Election of Officers and Family Relationships
Our executive officers are
appointed by, and serve at the discretion of, our board of directors. There are no family relationships among any of our directors or
executive officers.
Board Composition
Our bylaws provide that our
board of directors shall consist of between one and nine directors, which number shall be fixed from time to time by resolution of our
board of directors.

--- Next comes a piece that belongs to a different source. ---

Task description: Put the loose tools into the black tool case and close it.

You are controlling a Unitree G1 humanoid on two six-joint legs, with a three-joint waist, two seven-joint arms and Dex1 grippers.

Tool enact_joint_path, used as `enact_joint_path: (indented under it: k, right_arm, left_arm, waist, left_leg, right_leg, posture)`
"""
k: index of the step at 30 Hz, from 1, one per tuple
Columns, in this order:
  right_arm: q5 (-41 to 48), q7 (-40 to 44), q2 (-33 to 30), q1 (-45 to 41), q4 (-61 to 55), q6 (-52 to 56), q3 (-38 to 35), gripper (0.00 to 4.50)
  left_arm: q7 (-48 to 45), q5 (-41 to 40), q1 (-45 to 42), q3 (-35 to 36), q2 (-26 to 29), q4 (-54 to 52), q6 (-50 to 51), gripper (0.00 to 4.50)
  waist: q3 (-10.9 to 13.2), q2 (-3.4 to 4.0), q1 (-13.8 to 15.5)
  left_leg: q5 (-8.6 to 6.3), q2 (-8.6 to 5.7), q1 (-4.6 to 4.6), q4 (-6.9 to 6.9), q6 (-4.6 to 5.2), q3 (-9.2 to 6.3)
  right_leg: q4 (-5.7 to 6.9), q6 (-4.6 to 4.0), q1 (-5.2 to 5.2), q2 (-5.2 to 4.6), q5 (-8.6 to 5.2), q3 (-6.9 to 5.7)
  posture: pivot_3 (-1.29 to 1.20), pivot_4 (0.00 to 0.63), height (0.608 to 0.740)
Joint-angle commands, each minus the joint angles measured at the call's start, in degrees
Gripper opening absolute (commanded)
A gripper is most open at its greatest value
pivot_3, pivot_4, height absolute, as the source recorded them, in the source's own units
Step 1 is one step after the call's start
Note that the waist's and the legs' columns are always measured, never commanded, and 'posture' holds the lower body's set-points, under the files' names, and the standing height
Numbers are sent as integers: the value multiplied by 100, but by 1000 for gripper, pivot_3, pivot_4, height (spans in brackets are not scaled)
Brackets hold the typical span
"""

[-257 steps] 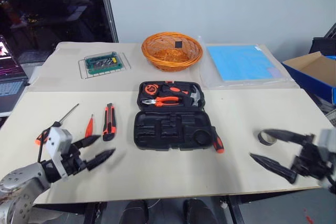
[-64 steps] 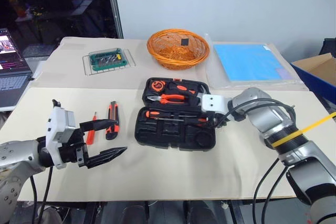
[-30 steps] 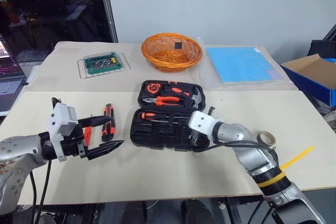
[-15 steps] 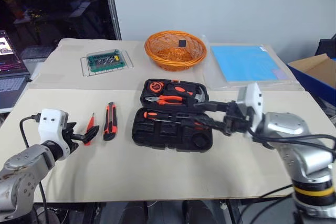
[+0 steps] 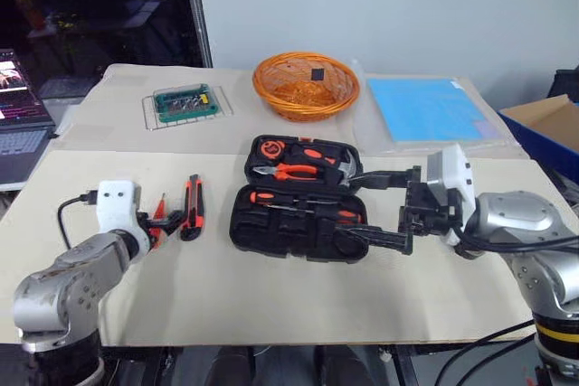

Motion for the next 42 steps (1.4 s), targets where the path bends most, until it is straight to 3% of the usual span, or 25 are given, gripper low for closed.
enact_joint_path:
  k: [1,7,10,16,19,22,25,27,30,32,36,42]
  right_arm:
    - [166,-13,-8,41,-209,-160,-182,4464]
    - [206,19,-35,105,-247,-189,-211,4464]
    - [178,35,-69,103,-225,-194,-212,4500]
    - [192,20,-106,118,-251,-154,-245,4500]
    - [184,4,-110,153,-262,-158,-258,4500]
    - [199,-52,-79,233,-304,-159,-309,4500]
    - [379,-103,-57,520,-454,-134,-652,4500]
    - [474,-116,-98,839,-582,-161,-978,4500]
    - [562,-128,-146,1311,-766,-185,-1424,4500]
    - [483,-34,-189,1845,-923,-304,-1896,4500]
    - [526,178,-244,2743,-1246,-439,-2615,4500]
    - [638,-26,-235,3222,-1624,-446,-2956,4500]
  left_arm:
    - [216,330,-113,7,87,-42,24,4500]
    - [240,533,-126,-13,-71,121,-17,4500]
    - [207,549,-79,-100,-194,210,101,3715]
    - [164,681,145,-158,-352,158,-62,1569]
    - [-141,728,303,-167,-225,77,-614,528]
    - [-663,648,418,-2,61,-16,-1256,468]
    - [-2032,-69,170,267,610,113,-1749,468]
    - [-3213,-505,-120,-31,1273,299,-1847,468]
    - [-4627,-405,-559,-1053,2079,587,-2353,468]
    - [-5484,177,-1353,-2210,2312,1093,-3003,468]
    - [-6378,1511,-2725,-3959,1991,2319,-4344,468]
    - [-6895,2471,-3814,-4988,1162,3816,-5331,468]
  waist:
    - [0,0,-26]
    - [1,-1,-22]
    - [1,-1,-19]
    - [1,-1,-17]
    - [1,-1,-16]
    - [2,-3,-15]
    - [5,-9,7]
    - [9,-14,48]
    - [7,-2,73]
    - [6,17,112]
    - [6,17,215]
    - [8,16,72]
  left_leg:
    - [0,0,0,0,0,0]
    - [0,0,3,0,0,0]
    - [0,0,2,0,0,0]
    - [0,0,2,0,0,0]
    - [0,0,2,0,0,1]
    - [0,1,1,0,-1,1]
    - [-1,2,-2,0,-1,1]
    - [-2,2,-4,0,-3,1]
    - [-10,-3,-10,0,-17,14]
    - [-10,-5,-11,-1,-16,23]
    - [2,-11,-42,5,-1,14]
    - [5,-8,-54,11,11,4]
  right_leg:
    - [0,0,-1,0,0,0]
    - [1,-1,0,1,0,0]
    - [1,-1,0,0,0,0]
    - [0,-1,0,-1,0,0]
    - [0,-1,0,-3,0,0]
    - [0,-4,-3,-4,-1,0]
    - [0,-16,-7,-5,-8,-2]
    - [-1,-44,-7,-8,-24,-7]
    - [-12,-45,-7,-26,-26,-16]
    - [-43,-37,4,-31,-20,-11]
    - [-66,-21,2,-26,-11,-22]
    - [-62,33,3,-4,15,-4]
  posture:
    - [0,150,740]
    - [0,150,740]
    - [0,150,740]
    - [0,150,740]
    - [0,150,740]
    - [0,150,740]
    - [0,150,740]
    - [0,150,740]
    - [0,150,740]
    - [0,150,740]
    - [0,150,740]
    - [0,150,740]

Currently our board of directors consists of Ron Bentsur, Kenneth Hoberman, James Oliviero, and Matthew Kaplan.
Our bylaws also provide that
our directors may be removed with or without cause by the affirmative vote of the holders of at least two-thirds of the votes that all
our stockholders would be entitled to cast in an annual election of directors.
Our current and future executive
officers and significant employees serve at the discretion of our Board. Our Board may also choose to form certain committees, such as
a compensation committee and an audit committee.
Director Independence
Our board of directors has
determined that Kenneth Hoberman, Matthew Kaplan and James Oliviero are independent directors. In making this determination, our board
of directors applied the standards set forth in the rules of Nasdaq and in Rule 10A-3 under the Exchange Act. Our board of
directors considered all relevant facts and circumstances known to it in evaluating the independence of these directors, including their
current and historical employment, any compensation we have given to them, any transactions we have with them, their beneficial ownership
of our capital stock, their ability to exert control over us, all other material relationships they have had with us and the same facts
with respect to their immediate families.

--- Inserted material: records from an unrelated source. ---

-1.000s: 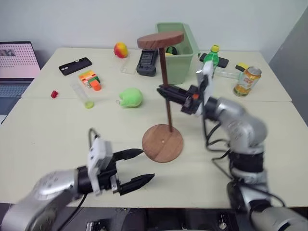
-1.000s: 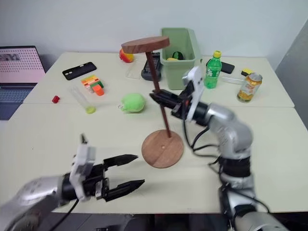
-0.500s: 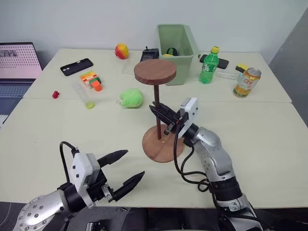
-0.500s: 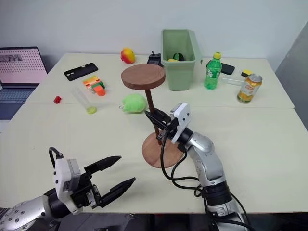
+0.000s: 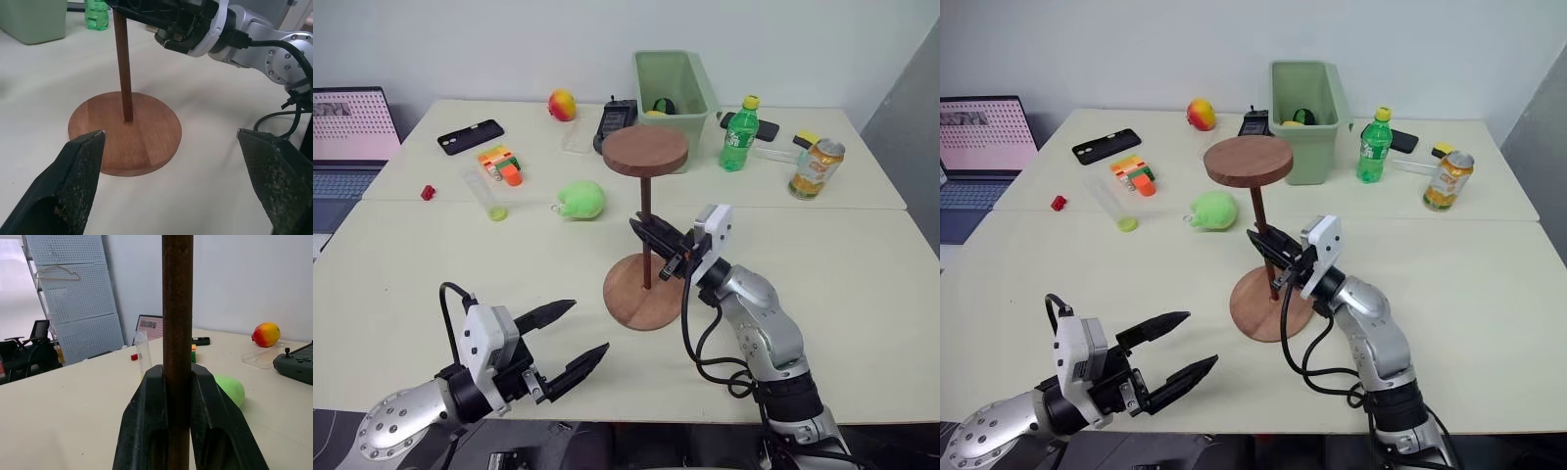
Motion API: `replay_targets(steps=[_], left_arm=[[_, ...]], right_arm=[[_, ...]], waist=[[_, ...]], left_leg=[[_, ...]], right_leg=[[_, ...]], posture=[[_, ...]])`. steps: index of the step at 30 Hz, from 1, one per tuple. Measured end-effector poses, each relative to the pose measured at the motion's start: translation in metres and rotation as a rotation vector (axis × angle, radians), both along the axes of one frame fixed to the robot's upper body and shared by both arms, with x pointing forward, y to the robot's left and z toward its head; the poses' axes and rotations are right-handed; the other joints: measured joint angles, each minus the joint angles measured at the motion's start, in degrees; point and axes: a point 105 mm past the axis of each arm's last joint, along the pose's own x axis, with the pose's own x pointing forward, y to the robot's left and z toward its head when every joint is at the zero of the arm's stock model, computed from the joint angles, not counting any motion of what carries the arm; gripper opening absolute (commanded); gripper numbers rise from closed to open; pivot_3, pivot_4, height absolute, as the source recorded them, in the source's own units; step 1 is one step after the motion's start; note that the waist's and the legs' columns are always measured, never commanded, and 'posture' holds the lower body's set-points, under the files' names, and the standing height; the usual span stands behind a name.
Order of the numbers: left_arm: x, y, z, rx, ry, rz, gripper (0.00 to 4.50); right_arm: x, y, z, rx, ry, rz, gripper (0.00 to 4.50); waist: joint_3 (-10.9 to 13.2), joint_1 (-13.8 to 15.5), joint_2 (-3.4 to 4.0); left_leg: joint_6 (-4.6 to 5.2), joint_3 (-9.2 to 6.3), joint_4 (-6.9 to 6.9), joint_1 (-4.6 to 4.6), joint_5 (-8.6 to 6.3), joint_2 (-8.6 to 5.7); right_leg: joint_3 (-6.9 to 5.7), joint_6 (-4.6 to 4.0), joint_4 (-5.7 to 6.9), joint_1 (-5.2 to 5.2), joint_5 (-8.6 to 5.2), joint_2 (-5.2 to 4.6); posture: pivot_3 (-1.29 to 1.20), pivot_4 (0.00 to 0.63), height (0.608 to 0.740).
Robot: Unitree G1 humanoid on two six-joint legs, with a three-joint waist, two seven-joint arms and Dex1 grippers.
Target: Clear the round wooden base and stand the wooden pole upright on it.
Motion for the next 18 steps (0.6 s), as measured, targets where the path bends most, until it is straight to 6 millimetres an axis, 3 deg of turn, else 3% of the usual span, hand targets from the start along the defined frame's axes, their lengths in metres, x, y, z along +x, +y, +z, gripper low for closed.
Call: replay_targets(steps=[18], left_arm=[[-0.003, 0.000, -0.003, 0.001, -0.001, 0.008, 4.50]], right_arm=[[0.004, 0.011, -0.004, 0.008, -0.009, 0.016, 0.22]], waist=[[0.0, -0.1, 0.00]], left_leg=[[0.01, 0.00, -0.06, 0.26, -0.01, 0.01]], right_leg=[[0.01, 0.00, -0.07, 0.24, -0.01, 0.02]], posture=[[0.00, 0.150, 0.740]])
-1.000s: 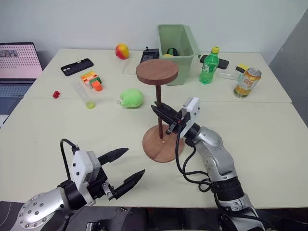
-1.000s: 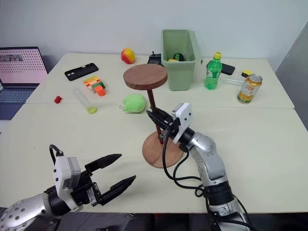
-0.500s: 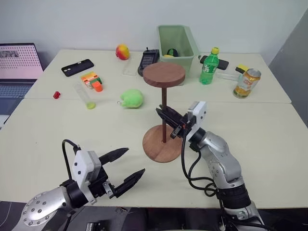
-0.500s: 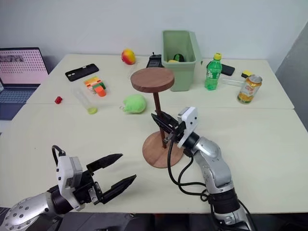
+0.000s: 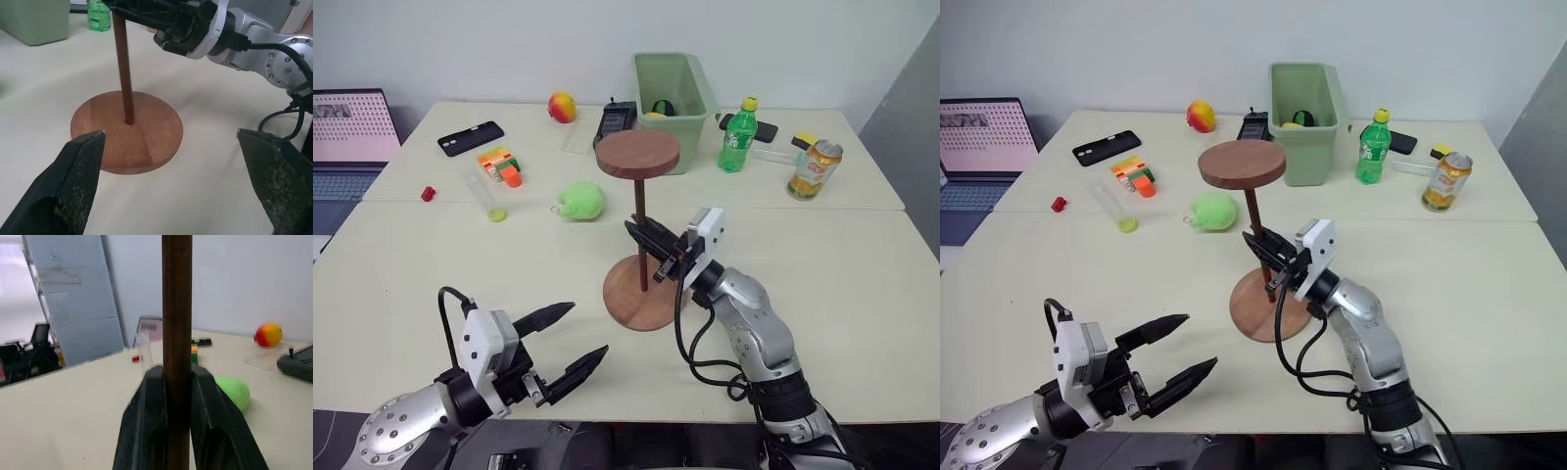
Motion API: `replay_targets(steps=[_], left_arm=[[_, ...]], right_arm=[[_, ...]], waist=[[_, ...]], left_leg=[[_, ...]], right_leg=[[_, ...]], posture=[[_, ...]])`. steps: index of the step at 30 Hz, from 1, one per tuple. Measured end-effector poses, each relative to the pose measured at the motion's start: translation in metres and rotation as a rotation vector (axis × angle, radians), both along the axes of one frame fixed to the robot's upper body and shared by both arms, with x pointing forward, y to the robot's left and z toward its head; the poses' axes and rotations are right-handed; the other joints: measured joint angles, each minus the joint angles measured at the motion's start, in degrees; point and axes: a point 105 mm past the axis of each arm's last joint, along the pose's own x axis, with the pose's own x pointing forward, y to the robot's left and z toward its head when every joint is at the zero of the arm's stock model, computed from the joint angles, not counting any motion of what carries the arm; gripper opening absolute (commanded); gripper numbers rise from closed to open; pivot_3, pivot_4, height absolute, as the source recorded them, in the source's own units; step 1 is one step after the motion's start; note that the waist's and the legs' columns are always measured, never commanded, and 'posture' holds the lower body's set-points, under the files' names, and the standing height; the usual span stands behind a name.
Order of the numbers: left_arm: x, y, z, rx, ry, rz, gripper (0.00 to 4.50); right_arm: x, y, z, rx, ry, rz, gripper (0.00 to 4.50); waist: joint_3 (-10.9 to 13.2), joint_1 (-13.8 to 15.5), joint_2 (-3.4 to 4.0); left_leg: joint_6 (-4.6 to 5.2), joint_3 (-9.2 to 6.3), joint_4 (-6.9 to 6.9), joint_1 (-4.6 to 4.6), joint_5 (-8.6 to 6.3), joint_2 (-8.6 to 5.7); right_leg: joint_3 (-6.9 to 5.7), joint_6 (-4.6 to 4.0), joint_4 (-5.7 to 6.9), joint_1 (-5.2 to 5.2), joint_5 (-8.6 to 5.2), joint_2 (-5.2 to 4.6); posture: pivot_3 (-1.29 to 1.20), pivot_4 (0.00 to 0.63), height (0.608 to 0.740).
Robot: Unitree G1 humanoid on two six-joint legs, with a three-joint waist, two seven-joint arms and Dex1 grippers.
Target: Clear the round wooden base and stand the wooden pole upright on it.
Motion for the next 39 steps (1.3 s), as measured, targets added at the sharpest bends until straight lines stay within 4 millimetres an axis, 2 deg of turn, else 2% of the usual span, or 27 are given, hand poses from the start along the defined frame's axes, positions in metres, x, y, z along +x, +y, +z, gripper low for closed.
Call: replay_targets(steps=[7, 16, 25, 32, 39], left_arm=[[0.002, -0.001, 0.003, 0.000, -0.016, -0.001, 4.50], [0.003, 0.000, 0.004, 0.006, -0.026, 0.007, 4.50], [0.009, 0.005, 0.014, -0.011, -0.111, 0.049, 4.50], [0.009, 0.006, 0.015, -0.011, -0.128, 0.062, 4.50], [0.010, 0.006, 0.015, -0.007, -0.132, 0.072, 4.50]], right_arm=[[0.003, 0.006, 0.000, 0.008, -0.003, 0.006, 0.22], [-0.012, -0.009, -0.009, -0.088, -0.065, 0.024, 0.22], [-0.017, -0.008, -0.016, -0.149, -0.019, 0.052, 0.22], [-0.018, -0.015, -0.028, -0.169, 0.019, 0.041, 0.22], [-0.019, -0.016, -0.031, -0.197, 0.017, 0.033, 0.22]], waist=[[0.0, 0.0, 0.00], [0.0, 0.2, 0.01], [-0.7, 0.2, -0.01], [-1.6, 0.2, 0.26], [-2.0, 0.2, 0.34]], left_leg=[[0.00, 0.00, 0.00, 0.01, 0.00, 0.00], [0.00, -0.07, -0.01, 0.08, 0.00, -0.02], [0.00, -0.07, -0.20, 0.15, -0.01, -0.02], [0.03, -0.05, -0.90, 1.11, -0.03, -0.01], [0.04, -0.05, -0.91, 1.19, -0.04, -0.01]], right_leg=[[0.00, 0.00, 0.00, 0.00, 0.00, 0.01], [-0.06, 0.00, -0.17, 0.22, 0.00, -0.01], [-0.06, 0.00, -0.41, 0.31, 0.00, -0.01], [-0.09, -0.01, -1.29, 1.34, -0.01, -0.02], [-0.07, 0.00, -1.70, 1.59, -0.01, -0.02]], posture=[[0.00, 0.150, 0.740], [0.00, 0.150, 0.740], [0.00, 0.150, 0.740], [0.00, 0.150, 0.740], [0.00, 0.150, 0.740]])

Although there is no specific
policy regarding diversity in identifying director nominees, the board of directors seek the talents and backgrounds that would be most
helpful to us in selecting director nominees.
Board Leadership Structure
Mr. Ron Bentsur, our
Chief Executive Officer, is also the Chairman of our board of directors. Our corporate governance guidelines provide our board of directors
with flexibility to select the appropriate leadership structure at a particular time based on what our board of directors determines
to be in the best interests of the Company. Our board of directors determined that, at the present time, having our Chief Executive Officer
also serve as the Chairman of our board of directors provides us with optimally effective leadership and is in our best interests and
those of our stockholders. Twenty years of management experience in our industry as well as his extensive understanding of our business,
operations, and strategy make him well qualified to serve as chairman of our board.
Board Oversight of Risk
Risk assessment and oversight
are an integral part of our governance and management processes. Our board of directors encourages management to promote a culture that
incorporates risk management into our corporate strategy and day-to-day business operations. Management discusses strategic and operational
risks at regular management meetings and conducts specific strategic planning and review sessions during the year that include a focused
discussion and analysis of the risks facing us. Throughout the year, senior management reviews these risks with the board of directors
at regular board meetings as part of management presentations that focus on particular business functions, operations or strategies,
and presents the steps taken by management to mitigate or eliminate such risks.
Our board of directors does
not have a standing risk management committee, but rather administers this oversight function directly through our board of directors
as a whole, as well as through various standing committees of our board of directors that address risks inherent in their respective
areas of oversight. In particular, our board of directors is responsible for monitoring and assessing strategic risk exposure. Our audit
committee is responsible for coordinating the board of director’s oversight of our internal control over financial reporting, disclosure
controls and procedures, related-party transactions and code of conduct and corporate governance guidelines. Our compensation committee
is responsible for assessing and monitoring whether any of our compensation policies and programs has the potential to encourage excessive
risk-taking as well as succession planning as it relates to our Chief Executive Officer. While each committee is responsible for evaluating
certain risks and overseeing the management of such risks, our entire board of directors will be regularly informed through committee
reports about such risks.
Board Committees
Our board of directors has
established an audit committee and compensation committee, each of which operates pursuant to a charter adopted by our board of directors.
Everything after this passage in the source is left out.